My public website name and AD domain name are the same. How can I get to my external website from inside my network?

Solution 1:

If you've named your Active Directory example.org then you cannot prevent this. You've gone against Microsft's best practices for naming an AD and you're seeing one of the symptoms.

You have a few choices:

  1. Migrate to a properly named AD. Something like corp.example.org.

  2. Install a web server on each DC and configure it to forward web requests for example.org to www.example.org. This is dirty and shouldn't be done, but it's an option nonetheless.

  3. Train your users to go to www.example.org internally.

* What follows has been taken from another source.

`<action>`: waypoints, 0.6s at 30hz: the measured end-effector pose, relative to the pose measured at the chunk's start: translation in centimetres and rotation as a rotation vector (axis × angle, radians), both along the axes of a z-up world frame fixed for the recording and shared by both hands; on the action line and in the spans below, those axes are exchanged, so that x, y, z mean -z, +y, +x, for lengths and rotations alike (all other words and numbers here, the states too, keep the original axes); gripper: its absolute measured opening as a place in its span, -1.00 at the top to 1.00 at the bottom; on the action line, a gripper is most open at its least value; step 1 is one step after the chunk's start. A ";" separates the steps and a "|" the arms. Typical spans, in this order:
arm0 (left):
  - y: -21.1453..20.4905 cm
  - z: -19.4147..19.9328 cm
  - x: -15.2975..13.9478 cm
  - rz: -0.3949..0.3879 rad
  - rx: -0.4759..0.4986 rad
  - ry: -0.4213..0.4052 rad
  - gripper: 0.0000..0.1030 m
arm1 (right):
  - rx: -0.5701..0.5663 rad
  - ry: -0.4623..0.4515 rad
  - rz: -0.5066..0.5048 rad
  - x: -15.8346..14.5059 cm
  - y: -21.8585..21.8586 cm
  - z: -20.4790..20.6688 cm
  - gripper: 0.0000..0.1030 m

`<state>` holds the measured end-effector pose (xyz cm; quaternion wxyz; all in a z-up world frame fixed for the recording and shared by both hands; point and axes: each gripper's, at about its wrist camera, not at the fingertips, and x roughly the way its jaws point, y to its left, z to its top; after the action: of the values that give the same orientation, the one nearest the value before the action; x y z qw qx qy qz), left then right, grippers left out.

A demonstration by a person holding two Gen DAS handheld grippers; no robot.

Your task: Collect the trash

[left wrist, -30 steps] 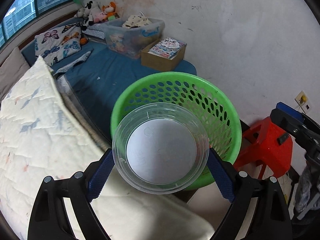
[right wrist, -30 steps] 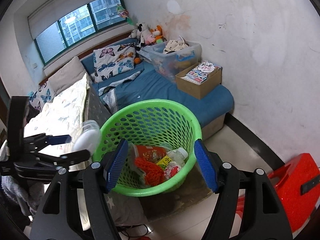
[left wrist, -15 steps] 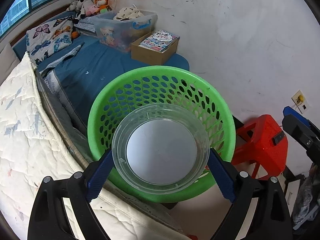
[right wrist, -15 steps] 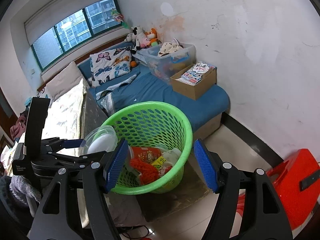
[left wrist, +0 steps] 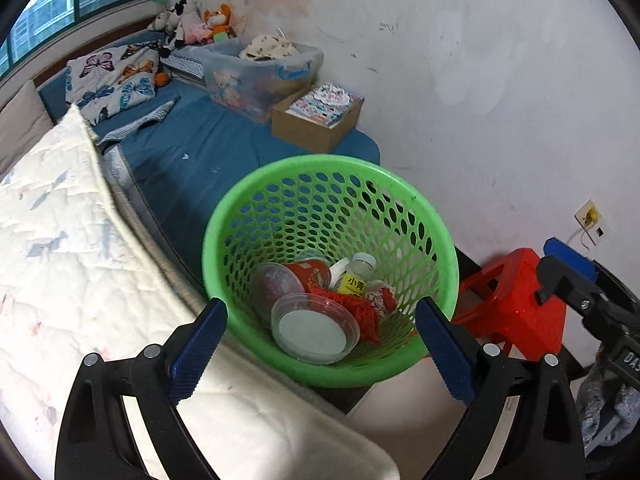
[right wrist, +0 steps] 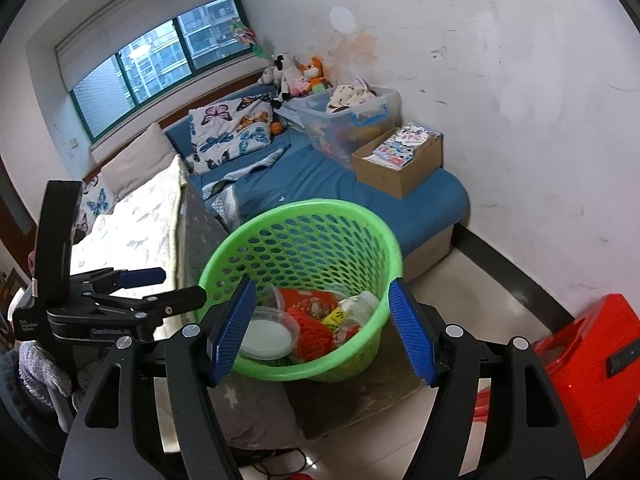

I've blogged about AD naming best practices multiple times and link to official Microsoft sources. You should read them:

  • http://web.archive.org/web/20200214122247/http://www.mdmarra.com/2013/04/best-practices-for-configuring-new.html
  • http://web.archive.org/web/20191201074255/www.mdmarra.com/2012/11/why-you-shouldnt-use-local-in-your.html
  • http://web.archive.org/web/20200122002118/www.mdmarra.com/2013/07/more-documentation-from-microsoft-about.html

If you want the short version:

Do not create new Active Directory forests with the same name as an external DNS name. For example, if your Internet DNS URL is http://contoso.com, you must choose a different name for your internal forest to avoid future compatibility issues. That name should be unique and unlikely for web traffic. For example: corp.contoso.com.

-http://technet.microsoft.com/en-us/library/jj574166.aspx

Solution 2:

If you are running Exchange on the DC, do not set up a PortProxy - it may go without saying but it will break Exchange services hosted on port 80.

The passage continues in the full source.